Can Chinese internet companies Alibaba Group Holdings (NYSE: BABA) and Baidu (NASDAQ: BIDU) recapture their glory days as high-flying growth stocks?
Both companies have been on a downward trend when it comes to the slowdown in share price and earnings.
Alibaba started trading in the US in 2014 as an American Depositary Receipt. Baidu has been available to US investors for even longer, making its debut as early as 2005.
They are just two of the hundreds of Chinese stocks that can be easily traded in the US today. However, they get attention because they are two of the biggest when it comes to market cap. Other China or Hong Kong-based mega-caps include: JD.com (NASDAQ: JD), PetroChina (NYSE: PTR), Pin duo duo (NASDAQ:PDD), NetEase (NASDAQ: NTES) and China Petroleum and Chemical (NYSE: SNP).
While the broader global market has seen price declines this year due to economic uncertainty, there is an additional reason that some Chinese stocks have been penalized.
A little story back: Over the past decade, US securities regulators have requested access to various financial and other data for Chinese companies listed in the US. However, Beijing blocked this entry due to national security concerns.
That tiff eventually set up Chinese companies risk of being delisted from US stock markets.
However, on August 26, Beijing and Washington signed an agreement allowing US regulators to inspect Chinese audit documents from the companies in question.
Alibaba is one of the first companies chosen for an audit. The company operates a global online and mobile marketplace for various goods. The business model is similar to: Amazon (NASDAQ: AMZN).
The company rebounded from its first quarter earnings on Aug. 4, but returned lower in the next session. The results were better than expected, with a gain of $1.40 far exceeding analysts’ opinion, as you can see by looking MarketBeat’s earnings data. Revenue of $30.69 billion was below views, but analysts were still pleased to see search ad revenue bounce back and the company to manage its costs.
Huge benefit expected
Analysts have a “moderate sale” rating on the stock with a price target of $166.53, which would be a 74.30% increase. That’s an astonishing increase that analysts expect over the next 12 to 18 months.
Shares are down 21% over the year. The stock has underperformed the FTSE China 50 index, of which it is the second largest component by weight. The index has fallen 18.87% so far this year.
Meanwhile, Baidu, which operates a search engine with targeted ads and other content services from which it monetizes – think Alphabet (NASDAQ: GOOGL) – fell only 7.46% in 2022.
The company made a profit on Thursday. It marked the fourth quarter of declines, but at least the pace of declines is slowing. Earnings came in at $2.36 per share, just 1% lower than in the same quarter a year ago. Revenue was $4.425 billion, down 9% from a year earlier.

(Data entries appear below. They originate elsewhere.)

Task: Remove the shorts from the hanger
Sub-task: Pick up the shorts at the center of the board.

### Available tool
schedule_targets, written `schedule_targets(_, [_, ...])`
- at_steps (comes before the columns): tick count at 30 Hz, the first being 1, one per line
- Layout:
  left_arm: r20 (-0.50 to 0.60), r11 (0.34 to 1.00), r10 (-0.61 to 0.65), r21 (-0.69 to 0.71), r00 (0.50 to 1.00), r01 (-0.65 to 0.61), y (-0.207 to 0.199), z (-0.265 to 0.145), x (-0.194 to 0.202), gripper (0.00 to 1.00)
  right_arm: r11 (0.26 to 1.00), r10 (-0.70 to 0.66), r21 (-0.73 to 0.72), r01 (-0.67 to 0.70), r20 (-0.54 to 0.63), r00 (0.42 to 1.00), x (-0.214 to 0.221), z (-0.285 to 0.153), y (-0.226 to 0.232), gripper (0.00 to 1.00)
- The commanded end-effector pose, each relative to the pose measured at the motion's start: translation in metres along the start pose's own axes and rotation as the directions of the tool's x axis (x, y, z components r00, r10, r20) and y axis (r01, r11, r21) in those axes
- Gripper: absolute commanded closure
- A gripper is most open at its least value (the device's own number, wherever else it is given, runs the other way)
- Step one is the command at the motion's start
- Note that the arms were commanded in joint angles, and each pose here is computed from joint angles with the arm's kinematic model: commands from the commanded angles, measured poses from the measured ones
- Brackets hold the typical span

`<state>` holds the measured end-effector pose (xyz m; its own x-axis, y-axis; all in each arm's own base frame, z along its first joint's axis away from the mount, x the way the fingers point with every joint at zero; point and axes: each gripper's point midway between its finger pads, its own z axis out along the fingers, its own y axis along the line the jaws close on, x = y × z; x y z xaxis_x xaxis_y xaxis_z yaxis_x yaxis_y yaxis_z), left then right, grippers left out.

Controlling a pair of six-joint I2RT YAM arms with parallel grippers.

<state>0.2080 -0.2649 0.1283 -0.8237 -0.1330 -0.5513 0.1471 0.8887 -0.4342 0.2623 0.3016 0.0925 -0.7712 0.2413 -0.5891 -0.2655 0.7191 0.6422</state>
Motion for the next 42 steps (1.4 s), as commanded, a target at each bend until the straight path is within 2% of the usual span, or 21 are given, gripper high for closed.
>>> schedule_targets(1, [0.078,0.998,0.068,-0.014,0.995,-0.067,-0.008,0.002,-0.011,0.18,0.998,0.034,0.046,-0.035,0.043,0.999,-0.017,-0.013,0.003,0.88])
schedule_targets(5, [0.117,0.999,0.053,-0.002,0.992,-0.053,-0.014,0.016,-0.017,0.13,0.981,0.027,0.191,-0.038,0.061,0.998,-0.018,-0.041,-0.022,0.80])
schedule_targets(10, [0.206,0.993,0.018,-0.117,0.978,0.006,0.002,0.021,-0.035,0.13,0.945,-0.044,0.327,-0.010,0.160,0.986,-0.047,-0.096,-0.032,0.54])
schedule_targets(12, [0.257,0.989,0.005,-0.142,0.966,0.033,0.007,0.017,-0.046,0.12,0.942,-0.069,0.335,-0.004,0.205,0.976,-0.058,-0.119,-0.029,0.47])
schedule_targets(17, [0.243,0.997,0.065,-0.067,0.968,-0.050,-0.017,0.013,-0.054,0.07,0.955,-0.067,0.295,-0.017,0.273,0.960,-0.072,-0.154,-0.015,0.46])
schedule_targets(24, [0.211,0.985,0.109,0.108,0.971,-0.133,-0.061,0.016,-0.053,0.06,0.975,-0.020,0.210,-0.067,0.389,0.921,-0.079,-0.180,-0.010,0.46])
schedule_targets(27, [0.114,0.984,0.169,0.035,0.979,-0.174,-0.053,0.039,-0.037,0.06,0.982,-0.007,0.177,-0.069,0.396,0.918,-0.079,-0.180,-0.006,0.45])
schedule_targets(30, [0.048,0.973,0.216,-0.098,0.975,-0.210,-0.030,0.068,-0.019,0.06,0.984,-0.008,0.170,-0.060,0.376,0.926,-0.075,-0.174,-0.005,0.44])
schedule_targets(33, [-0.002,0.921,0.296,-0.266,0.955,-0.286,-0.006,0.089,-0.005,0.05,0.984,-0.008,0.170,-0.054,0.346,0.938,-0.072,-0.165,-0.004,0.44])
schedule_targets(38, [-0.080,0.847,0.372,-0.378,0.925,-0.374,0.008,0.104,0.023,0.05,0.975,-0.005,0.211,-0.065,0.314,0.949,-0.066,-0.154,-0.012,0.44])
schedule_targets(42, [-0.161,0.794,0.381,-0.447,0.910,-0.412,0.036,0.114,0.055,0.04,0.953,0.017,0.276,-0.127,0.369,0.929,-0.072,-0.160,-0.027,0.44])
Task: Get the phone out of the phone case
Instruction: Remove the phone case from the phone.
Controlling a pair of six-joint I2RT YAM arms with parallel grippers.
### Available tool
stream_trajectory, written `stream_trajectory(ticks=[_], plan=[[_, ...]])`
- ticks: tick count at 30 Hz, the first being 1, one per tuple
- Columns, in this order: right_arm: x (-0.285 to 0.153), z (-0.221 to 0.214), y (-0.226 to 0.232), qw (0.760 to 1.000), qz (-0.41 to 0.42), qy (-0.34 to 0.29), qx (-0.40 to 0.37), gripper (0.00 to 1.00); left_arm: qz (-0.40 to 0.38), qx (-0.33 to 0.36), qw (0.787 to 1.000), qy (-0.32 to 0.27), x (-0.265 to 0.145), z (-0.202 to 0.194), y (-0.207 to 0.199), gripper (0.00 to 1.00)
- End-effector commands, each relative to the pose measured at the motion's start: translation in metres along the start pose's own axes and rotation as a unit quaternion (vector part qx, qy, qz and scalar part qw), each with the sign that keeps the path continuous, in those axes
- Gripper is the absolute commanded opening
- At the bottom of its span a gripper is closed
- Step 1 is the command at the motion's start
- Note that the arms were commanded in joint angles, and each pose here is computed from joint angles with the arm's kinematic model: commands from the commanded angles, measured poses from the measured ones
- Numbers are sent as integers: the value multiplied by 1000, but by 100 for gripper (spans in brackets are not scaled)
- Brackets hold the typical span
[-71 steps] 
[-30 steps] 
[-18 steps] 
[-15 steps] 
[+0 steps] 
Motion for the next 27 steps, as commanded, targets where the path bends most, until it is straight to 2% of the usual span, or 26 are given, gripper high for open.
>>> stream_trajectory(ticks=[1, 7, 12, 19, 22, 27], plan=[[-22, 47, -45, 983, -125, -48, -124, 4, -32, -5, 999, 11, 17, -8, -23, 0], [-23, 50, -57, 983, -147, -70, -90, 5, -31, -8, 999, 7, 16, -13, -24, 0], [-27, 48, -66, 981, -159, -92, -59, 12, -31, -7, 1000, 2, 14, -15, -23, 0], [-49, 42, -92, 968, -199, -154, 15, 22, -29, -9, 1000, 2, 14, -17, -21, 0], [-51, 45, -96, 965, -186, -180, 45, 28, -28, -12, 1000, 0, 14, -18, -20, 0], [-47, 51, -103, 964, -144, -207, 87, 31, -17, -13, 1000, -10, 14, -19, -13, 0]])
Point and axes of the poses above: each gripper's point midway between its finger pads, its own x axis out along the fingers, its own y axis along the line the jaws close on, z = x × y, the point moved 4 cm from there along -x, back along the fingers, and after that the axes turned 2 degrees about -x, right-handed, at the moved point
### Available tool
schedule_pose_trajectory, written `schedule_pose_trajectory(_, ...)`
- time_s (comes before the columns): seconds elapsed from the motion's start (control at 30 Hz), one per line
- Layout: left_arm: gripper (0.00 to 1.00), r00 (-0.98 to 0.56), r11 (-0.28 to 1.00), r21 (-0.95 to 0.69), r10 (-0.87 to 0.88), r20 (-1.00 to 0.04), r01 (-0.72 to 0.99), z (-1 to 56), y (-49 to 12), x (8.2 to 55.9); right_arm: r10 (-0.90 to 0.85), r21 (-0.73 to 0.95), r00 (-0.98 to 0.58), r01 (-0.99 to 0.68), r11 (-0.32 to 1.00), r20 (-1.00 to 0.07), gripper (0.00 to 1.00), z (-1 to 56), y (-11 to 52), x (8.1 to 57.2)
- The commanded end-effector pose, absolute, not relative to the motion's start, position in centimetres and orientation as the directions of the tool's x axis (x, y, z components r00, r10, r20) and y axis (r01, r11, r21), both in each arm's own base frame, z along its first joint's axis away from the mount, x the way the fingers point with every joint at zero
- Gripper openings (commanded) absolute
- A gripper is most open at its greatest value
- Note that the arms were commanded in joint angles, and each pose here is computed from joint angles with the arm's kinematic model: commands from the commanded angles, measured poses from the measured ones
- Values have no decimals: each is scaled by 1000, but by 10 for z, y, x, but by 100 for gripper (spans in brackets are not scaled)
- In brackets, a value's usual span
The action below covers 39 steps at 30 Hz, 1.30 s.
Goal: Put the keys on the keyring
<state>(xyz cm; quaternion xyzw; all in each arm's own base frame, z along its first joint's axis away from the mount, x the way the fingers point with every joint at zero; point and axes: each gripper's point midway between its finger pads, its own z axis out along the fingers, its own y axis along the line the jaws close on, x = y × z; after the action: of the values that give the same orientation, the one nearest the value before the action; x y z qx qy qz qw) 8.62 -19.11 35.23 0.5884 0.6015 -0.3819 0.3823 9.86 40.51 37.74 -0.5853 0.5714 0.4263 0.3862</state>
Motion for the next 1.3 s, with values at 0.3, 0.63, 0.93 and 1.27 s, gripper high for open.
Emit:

Revenues have slowed over the past five quarters, always a worrying sign. However, Amazon has seen similar declines as consumers have shifted some of their purchases away from pandemic-era online orders and back to more in-person shopping.
No current quarterly visibility
The quarterly decline was at least partly due to weaker advertising demand in China. Shares fell on the heels of the earnings announcement, as Baidu revealed it lacked a good view of ad revenue in the current quarter.
According to the ratings of MarketBeat analysts, the consensus on Baidu is a “moderate buy” with a price target of $216.15, representing a gain of 50.79%. For the full year, analysts expect the company to earn $7.47 per share, down 11%. In a little piece of good news, that estimate has recently been revised even higher.
With both stocks languishing well below previous highs, there are two ways to view a buying opportunity. First, as analysts expect strong double-digit price increases over the next 12 to 18 months, it could be an opportunity to get in early. On the other hand, it can be a mistake to park money in stocks that are moving lower or sideways while others are moving up.